Lecture 2. Biology G4054. Mammalian Cell Genetics. 1/27/00
Variants
vs. mutants, continued discussion point: stable
heritable alterations in phenotype that are not due to mutations: already
mentioned the mysterious heritable switches in gene regulation
(=?);
better understood molecularly: DNA CpG methylation. hemimethylated DNA is a
better substrate for methylation than non-methylated DNA
Mutagenesis:
Here frequency ~ rate (if mutations are assumed to be induced over a single generation).
Agents: DNA damaging agents.
Physical = radiation: UV (pyrimidine dimers), ionizing (X-rays, gamma
rays --> free radicals --> strand scission; if numerous, then close, ~= DS
breaks. )
Chemical: Adduct-formers: e.g., ethyl methane sulfonate (EMS);
nitrosoguanidine (MNNG); benzpyrene (BP); other carcinogens
Base analogs e.g., ; bromodeoxyuridine (BrdU)
Biological: Knockout by exogenous DNA insertions: targeted (homologous
recomb.) or untargeted (illegitimate recomb.)
Dosage: Kill 9%, 90% or 99%? Answer: 90% (too little effect vs. too few
survivors)
Hot spots. Cold spots. Sequence specificity?
Effect of repair. strand specificity: the transcribed strand is often found to
host fewer mutations, perhaps preferentially repaired. via PolII?
Expression period: Genotypic fixation Phenotypic lag. For protein
degradation, dilution. For mRNA degradation, dilution. HPRT-: 7
days.
Metabolic cooperation: Kiss of death. Cross-feeding: drink of
death.
Exploitable metabolic pathways:
1. Auxotrophs:
Purine and
pyrimidine biosynthesis: auxotrophs
Amino
acid biosynthesis auxotrophs Lipid auxotrophs (e.g.,
linoleic acid, cholesterol).
Method= indirect: BUdR (BrdU): Kao and Puck. Penicillin
analogy.
2.
Drug resistance: see sheet
A. Mutant lacks toxifying enzyme (e.g., hprt, tk)
B. Enzyme target becomes a better
discriminator (E.g., ouabain resistance)
C. Permeation changes (influx blocked (aa analog resistance) or
efflux increased (various unrelated ring compounds (P-glycoprotein, MDR)

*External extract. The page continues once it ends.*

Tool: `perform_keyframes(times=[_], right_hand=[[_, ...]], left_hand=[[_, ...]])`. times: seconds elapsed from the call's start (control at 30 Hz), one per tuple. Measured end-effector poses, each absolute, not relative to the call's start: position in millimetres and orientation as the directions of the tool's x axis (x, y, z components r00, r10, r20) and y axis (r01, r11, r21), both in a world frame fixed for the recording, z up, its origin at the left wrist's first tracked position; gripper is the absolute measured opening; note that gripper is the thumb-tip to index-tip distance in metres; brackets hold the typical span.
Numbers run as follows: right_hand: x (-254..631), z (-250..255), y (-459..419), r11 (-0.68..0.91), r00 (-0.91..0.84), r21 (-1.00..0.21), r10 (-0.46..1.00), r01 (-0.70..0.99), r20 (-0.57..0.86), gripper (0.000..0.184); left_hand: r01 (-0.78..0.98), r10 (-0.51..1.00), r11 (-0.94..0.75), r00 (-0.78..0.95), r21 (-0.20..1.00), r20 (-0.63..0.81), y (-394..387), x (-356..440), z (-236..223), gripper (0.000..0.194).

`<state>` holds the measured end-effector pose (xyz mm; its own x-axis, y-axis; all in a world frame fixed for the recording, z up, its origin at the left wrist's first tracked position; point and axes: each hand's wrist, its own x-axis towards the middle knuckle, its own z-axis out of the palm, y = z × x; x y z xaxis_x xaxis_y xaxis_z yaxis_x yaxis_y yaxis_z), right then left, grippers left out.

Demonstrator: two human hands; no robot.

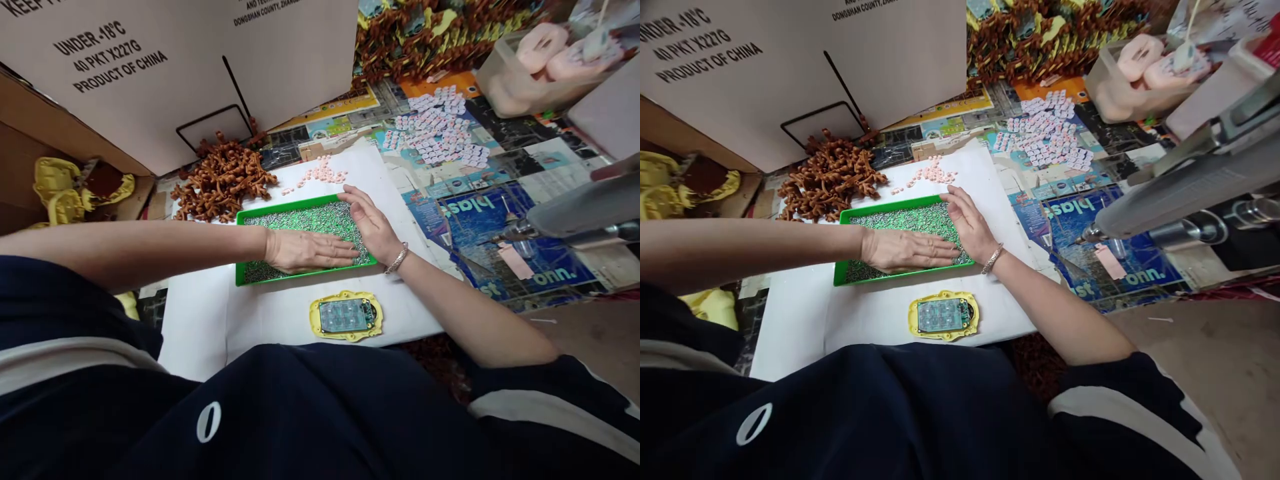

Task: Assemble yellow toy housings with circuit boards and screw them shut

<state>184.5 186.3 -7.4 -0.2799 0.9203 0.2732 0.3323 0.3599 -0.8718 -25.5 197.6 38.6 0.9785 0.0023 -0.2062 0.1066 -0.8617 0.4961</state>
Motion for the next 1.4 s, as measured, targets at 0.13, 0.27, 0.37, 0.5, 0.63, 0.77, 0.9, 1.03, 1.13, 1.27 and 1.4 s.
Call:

D. Improved de-toxification via
chelation, covalent modification (neo/G408), or overproduction of target
E. Receptor deficiency: E.g., glucocorticoid receptor (Dex-R in
lymphoid cells.)
3. Temperature-sensitive mutants: cell cycle mutants. Tritiated amino acid suicide (aa‑tRNA synthetases)
4. Antibodies vs. cell-surface components. Lysis with complement. Targets cell surface constituents mostly (e.g., MHC). Lectin resistance (oligosaccharide components of cell surface glycoprotein)
5.
Visual inspection at colony level:
A. Sib
selection
B. Replica
plating
C. Secreted
product
6. FACS. = Fluorescence-activated cell sorter. 1-D and 2-D fluorescence displays. Used in the Rice et al paper in the reading. 0 or 1 cell per droplet. Charge selected droplets based on fluorescence intensity readout on the fly. Deflect charged droplet to a separate tube. Cell surface proteins via fluorescent antibodies. Internal proteins also (rarer).
7. Brute force (clonal biochemical
analysis, e.g., electrophoretic variants (e.g., Ig)
Molecular (DNA) isolation (via PCR and DGGE [denaturing gradient gel
electrophoresis].)
Revertants of mutants: Selection of revertants (or transfectants receiving the wild type gene) is often easy, as it usually involves gain of function and a gain is usually easier to see than a loss. Except for category 4 and some category 2. Ex. HPRT+ from HPRT- in HAT. and APRT= from APRT- in AAT. Prototroph from auxotroph in medium lacking the end-product.